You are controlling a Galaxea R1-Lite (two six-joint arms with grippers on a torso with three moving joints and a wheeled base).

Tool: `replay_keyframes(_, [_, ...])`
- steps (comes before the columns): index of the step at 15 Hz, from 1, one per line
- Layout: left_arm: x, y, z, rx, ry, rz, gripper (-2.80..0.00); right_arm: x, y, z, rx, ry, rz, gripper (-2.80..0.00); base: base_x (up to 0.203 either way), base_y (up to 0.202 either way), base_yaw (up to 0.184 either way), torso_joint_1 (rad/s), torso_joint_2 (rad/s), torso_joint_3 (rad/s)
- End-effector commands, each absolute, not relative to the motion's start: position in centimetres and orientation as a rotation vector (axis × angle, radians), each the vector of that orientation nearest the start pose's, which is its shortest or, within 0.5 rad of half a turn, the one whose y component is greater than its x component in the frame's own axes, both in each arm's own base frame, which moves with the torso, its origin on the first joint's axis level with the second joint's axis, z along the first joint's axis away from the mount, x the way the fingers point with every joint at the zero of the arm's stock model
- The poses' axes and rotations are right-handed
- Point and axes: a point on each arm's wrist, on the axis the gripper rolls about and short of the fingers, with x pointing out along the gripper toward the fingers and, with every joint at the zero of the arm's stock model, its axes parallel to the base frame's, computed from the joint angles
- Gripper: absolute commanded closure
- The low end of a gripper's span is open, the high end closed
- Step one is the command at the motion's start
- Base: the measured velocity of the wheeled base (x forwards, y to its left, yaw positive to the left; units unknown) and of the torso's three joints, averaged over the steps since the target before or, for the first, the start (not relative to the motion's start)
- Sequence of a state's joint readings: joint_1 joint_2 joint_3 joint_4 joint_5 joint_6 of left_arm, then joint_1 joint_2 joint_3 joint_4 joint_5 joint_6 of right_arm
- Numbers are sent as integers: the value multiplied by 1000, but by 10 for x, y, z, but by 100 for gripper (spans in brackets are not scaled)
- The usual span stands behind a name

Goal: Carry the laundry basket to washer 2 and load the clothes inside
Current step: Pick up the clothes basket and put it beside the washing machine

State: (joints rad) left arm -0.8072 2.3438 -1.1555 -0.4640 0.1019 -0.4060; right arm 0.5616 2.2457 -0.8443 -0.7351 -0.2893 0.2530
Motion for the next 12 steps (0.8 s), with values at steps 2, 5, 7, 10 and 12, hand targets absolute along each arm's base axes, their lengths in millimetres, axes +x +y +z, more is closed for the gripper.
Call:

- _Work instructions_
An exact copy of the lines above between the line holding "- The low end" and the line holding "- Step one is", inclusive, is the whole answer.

- _Answer box_
- The low end of a gripper's span is open, the high end closed
- Step one is the command at the motion's start

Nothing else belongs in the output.